- [INSTRUCTIONS TO FOLLOW] Transcribe the listing verbatim. Do not carry over any pictures.

----- RAW DATA -----

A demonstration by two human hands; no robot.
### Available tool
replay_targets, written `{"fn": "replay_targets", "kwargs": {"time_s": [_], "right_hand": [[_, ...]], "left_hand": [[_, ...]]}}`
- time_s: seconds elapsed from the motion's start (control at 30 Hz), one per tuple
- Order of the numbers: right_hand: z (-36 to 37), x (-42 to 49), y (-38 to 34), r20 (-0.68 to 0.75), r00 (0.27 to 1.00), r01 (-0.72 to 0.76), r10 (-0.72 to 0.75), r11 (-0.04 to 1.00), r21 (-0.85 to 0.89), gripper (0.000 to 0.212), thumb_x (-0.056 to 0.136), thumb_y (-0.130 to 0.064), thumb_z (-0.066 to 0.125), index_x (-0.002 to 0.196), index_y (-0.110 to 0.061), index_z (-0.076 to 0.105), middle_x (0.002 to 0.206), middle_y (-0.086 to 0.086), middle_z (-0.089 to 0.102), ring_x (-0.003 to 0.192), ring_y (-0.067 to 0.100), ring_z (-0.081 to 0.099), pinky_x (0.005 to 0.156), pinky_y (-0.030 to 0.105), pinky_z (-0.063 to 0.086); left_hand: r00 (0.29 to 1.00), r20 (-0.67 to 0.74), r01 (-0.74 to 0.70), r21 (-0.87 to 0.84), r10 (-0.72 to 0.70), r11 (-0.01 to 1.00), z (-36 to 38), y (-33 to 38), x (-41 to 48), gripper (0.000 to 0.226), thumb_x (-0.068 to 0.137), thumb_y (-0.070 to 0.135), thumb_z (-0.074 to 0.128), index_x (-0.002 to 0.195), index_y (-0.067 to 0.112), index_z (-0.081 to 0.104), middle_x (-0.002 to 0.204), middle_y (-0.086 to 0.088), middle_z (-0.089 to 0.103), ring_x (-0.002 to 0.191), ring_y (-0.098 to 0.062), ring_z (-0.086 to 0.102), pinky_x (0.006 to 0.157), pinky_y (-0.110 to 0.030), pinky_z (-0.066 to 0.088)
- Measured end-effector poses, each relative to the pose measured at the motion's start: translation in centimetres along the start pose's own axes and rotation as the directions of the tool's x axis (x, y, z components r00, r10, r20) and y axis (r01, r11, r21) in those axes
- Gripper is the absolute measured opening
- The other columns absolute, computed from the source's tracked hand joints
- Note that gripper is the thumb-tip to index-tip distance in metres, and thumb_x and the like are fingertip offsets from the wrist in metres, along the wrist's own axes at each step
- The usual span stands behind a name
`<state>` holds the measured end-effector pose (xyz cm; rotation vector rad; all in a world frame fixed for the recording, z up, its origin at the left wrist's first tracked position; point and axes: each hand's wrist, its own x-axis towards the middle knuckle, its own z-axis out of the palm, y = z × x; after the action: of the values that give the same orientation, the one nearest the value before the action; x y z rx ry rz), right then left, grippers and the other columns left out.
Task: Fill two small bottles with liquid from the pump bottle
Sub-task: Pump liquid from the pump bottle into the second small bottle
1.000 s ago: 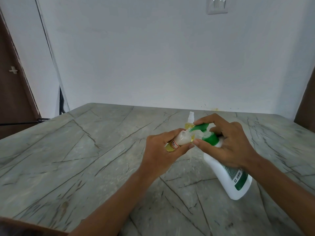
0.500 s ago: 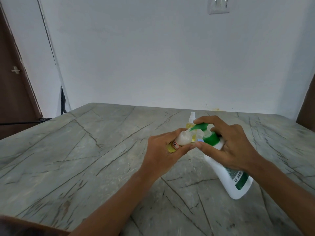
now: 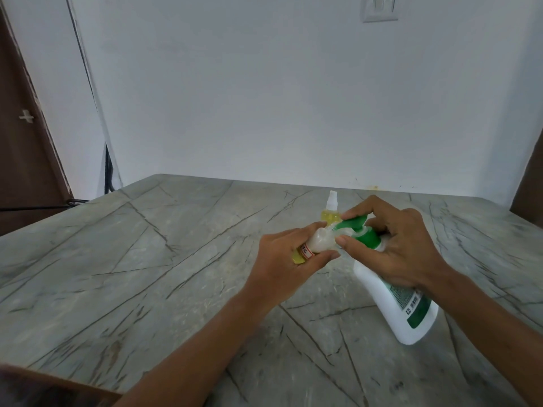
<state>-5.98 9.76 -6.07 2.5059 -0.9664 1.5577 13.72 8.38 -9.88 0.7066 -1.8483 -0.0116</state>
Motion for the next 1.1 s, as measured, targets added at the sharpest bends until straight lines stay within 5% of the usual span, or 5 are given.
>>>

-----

- [FINISHED TASK]
A demonstration by two human hands; no robot.
### Available tool
replay_targets, written `{"fn": "replay_targets", "kwargs": {"time_s": [_], "right_hand": [[_, ...]], "left_hand": [[_, ...]]}}`
- time_s: seconds elapsed from the motion's start (control at 30 Hz), one per tuple
- Order of the numbers: right_hand: z (-36 to 37), x (-42 to 49), y (-38 to 34), r20 (-0.68 to 0.75), r00 (0.27 to 1.00), r01 (-0.72 to 0.76), r10 (-0.72 to 0.75), r11 (-0.04 to 1.00), r21 (-0.85 to 0.89), gripper (0.000 to 0.212), thumb_x (-0.056 to 0.136), thumb_y (-0.130 to 0.064), thumb_z (-0.066 to 0.125), index_x (-0.002 to 0.196), index_y (-0.110 to 0.061), index_z (-0.076 to 0.105), middle_x (0.002 to 0.206), middle_y (-0.086 to 0.086), middle_z (-0.089 to 0.102), ring_x (-0.003 to 0.192), ring_y (-0.067 to 0.100), ring_z (-0.081 to 0.099), pinky_x (0.005 to 0.156), pinky_y (-0.030 to 0.105), pinky_z (-0.063 to 0.086); left_hand: r00 (0.29 to 1.00), r20 (-0.67 to 0.74), r01 (-0.74 to 0.70), r21 (-0.87 to 0.84), r10 (-0.72 to 0.70), r11 (-0.01 to 1.00), z (-36 to 38), y (-33 to 38), x (-41 to 48), gripper (0.000 to 0.226), thumb_x (-0.068 to 0.137), thumb_y (-0.070 to 0.135), thumb_z (-0.074 to 0.128), index_x (-0.002 to 0.195), index_y (-0.067 to 0.112), index_z (-0.081 to 0.104), middle_x (-0.002 to 0.204), middle_y (-0.086 to 0.088), middle_z (-0.089 to 0.103), ring_x (-0.002 to 0.191), ring_y (-0.098 to 0.062), ring_z (-0.086 to 0.102), pinky_x (0.006 to 0.157), pinky_y (-0.110 to 0.030), pinky_z (-0.066 to 0.088)
- Measured end-effector poses, each relative to the pose measured at the motion's start: translation in centimetres along the start pose's own axes and rotation as the directions of the tool's x axis (x, y, z components r00, r10, r20) and y axis (r01, r11, r21) in those axes
- Gripper is the absolute measured opening
- The other columns absolute, computed from the source's tracked hand joints
- Note that gripper is the thumb-tip to index-tip distance in metres, and thumb_x and the like are fingertip offsets from the wrist in metres, along the wrist's own axes at each step
- The usual span stands behind a name
`<state>` holds the measured end-effector pose (xyz cm; rotation vector rad; all in a world frame fixed for the recording, z up, its origin at the left wrist's first tracked position; point and axes: each hand's wrist, its own x-axis towards the middle knuckle, its own z-axis out of the palm, y = z × x; after the action: of the values that give the same orientation, the one nearest the value before the action; x y z rx ry rz), right then left, grippers and the other columns left out.
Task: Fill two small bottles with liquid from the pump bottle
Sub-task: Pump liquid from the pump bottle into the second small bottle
1.000 s ago: 
0.500 s ago: 
now: 
<state>-5.98 9.76 -6.07 2.5059 -0.9664 1.5577 13.72 8.38 -9.88 0.7066 -1.8483 -0.0116</state>
Motion for the next 1.1 s, as measured, targets added at the sharpest bends until straight lines stay within 5% of the usual span, or 5 are given.
>>>

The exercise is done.